[LISTED RECORDS — start]

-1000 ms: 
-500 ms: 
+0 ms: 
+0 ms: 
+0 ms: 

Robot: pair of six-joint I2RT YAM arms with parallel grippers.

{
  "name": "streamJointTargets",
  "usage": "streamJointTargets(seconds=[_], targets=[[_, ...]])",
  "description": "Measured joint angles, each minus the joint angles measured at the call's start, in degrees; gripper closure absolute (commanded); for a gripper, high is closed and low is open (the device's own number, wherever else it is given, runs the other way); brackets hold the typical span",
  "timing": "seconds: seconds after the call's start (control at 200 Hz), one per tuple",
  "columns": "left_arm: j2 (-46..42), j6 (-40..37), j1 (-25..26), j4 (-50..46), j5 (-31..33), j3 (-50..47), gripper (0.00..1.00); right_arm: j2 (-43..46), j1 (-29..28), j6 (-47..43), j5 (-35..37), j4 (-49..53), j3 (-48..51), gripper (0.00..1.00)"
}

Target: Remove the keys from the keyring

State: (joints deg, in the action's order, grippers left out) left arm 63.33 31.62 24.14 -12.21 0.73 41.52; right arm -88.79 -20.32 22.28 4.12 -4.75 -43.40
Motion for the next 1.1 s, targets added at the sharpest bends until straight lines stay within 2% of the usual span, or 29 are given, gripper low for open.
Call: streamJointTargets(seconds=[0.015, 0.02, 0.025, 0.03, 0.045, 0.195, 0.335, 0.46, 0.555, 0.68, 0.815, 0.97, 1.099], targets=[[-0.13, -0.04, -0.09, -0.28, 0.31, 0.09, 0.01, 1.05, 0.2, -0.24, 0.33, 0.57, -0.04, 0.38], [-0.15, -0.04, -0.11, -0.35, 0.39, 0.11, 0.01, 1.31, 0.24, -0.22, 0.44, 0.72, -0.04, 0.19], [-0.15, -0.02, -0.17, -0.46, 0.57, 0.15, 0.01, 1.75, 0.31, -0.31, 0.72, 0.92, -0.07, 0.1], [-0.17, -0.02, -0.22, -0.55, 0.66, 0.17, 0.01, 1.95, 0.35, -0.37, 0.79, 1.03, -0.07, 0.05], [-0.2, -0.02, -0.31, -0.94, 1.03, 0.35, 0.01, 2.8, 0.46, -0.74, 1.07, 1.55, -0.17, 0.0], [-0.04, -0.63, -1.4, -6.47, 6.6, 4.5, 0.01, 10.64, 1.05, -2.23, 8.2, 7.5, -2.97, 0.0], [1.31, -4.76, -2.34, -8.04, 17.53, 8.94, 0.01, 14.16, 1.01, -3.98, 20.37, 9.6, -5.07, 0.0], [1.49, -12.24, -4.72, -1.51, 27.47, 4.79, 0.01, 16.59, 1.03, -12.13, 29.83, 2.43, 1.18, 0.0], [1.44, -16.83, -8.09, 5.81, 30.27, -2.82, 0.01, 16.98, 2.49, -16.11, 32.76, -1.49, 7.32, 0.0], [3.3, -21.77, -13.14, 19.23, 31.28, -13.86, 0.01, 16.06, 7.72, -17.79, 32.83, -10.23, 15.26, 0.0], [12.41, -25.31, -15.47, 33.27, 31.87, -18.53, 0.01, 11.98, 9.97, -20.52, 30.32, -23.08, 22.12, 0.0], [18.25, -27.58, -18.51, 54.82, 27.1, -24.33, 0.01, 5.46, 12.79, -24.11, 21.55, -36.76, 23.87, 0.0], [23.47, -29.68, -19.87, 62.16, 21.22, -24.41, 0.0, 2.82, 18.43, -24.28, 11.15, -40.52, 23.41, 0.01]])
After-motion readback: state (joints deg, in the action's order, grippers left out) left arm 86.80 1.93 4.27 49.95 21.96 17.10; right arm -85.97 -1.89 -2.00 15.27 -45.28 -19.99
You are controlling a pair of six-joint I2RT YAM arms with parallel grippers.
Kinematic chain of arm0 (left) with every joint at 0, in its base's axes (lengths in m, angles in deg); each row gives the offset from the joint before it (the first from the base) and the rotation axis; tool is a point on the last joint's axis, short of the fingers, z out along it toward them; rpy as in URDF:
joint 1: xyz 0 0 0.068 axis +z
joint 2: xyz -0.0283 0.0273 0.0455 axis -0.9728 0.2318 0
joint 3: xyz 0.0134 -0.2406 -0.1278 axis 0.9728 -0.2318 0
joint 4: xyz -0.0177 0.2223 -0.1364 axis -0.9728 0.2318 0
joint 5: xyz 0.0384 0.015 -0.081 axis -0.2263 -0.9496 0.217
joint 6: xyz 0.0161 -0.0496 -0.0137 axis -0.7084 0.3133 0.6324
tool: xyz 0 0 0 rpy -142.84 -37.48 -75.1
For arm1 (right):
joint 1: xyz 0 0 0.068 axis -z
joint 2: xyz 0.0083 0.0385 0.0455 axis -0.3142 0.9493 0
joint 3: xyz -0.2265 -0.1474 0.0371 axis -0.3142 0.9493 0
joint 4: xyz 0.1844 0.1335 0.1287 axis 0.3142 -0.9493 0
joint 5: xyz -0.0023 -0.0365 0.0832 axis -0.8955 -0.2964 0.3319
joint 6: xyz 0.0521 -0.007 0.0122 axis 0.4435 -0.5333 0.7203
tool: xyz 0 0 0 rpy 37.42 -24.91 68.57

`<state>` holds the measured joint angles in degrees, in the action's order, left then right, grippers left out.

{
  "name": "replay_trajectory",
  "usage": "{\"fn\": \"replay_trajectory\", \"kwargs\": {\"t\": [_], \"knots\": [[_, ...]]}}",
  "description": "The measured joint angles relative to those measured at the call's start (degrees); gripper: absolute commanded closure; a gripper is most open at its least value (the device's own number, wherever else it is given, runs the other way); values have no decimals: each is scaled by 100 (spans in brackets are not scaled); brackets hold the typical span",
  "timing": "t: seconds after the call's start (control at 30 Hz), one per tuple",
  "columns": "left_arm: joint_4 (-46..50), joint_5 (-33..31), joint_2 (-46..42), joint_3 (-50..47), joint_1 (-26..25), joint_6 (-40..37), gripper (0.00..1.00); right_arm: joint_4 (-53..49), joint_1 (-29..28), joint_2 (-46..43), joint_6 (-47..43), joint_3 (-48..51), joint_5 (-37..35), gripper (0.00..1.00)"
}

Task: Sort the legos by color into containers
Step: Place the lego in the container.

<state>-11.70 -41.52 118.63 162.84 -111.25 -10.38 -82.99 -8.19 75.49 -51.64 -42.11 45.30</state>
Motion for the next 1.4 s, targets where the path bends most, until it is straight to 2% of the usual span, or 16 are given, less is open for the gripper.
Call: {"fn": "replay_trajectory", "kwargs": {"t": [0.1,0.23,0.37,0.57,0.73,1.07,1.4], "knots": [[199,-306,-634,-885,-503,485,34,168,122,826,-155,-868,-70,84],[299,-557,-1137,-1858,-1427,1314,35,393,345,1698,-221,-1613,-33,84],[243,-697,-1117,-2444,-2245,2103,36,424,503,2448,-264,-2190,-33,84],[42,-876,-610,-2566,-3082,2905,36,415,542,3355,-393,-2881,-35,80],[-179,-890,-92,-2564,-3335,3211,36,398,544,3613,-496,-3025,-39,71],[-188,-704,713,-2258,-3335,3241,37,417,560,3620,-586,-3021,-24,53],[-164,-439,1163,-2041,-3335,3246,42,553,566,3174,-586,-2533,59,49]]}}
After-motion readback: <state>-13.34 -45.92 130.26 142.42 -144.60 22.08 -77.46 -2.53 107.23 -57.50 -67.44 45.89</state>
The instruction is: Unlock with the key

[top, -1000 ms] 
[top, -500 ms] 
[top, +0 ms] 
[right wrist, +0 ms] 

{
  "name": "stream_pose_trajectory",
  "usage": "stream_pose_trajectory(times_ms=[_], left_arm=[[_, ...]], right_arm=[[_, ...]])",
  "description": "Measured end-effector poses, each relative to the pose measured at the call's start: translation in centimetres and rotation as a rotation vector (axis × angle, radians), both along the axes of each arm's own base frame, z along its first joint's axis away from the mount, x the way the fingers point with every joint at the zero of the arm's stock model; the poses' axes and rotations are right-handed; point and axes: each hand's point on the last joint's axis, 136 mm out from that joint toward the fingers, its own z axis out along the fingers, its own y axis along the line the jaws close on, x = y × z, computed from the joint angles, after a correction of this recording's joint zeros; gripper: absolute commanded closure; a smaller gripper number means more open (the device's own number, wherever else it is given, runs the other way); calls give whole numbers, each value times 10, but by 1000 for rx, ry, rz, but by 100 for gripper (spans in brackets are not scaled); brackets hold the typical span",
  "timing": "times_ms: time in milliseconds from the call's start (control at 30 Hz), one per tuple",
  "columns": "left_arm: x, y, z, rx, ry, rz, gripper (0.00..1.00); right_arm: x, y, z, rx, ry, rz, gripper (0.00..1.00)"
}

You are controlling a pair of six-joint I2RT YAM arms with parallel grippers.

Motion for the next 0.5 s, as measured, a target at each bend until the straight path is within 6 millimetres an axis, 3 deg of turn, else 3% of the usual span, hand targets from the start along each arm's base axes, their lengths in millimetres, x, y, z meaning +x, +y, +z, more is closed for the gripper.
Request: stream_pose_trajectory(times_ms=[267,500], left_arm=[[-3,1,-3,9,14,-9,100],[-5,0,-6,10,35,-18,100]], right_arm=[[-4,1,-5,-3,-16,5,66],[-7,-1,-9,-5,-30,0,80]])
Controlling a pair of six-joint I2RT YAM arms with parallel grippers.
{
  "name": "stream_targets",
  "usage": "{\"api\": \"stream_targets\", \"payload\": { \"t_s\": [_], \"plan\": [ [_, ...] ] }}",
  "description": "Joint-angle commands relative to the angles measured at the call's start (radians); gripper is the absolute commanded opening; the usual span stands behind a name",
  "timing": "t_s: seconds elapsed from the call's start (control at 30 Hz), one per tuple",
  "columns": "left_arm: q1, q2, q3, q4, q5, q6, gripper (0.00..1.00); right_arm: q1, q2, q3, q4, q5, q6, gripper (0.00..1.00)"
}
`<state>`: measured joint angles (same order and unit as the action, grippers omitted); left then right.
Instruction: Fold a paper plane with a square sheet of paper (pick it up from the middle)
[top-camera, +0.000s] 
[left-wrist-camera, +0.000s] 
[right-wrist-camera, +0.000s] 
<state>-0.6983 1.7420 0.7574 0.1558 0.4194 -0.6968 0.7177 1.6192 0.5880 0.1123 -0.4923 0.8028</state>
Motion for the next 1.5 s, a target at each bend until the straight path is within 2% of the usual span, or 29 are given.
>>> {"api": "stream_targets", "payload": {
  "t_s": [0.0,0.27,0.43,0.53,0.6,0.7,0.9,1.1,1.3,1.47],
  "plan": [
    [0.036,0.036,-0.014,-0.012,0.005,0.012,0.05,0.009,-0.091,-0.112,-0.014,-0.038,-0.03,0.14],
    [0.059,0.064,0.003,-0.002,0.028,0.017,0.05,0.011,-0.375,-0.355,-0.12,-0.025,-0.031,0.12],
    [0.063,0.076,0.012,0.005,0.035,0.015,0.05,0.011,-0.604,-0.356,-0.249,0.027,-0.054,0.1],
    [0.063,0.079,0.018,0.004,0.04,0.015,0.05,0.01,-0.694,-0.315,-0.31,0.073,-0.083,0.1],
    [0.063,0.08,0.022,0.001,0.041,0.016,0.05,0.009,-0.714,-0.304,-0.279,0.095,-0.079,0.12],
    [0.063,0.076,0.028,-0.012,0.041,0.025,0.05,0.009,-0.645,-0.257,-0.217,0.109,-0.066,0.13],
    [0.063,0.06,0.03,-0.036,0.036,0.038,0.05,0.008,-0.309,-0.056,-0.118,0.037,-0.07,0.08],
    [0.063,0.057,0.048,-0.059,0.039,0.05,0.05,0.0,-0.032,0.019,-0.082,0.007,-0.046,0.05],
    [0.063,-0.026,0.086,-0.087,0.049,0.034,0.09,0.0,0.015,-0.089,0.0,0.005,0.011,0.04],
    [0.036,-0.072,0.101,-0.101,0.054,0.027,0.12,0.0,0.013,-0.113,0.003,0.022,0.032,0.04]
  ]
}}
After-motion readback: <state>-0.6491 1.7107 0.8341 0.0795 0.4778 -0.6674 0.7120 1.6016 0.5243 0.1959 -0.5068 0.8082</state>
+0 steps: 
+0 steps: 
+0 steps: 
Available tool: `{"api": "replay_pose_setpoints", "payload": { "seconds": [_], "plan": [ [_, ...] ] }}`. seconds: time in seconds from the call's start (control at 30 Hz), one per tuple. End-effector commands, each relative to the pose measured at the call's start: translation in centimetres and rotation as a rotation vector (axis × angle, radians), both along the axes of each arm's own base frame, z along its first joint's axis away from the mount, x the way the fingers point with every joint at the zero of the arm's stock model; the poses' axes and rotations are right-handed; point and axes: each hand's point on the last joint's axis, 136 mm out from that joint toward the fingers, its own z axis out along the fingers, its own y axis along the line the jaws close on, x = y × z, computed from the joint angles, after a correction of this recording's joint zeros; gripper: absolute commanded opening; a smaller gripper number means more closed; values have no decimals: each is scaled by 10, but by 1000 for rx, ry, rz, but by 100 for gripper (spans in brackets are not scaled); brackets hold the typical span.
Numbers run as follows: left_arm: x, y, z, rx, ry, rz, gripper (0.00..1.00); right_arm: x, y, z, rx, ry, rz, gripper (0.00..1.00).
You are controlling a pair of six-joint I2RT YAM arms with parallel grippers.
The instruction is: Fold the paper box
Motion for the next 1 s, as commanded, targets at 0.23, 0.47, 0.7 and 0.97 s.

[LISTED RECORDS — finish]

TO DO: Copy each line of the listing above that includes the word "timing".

ANSWER FOR THIS EXERCISE:
  "timing": "seconds: seconds after the call's start (control at 200 Hz), one per tuple",
  "timing": "t: seconds after the call's start (control at 30 Hz), one per tuple",
  "timing": "times_ms: time in milliseconds from the call's start (control at 30 Hz), one per tuple",
  "timing": "t_s: seconds elapsed from the call's start (control at 30 Hz), one per tuple",

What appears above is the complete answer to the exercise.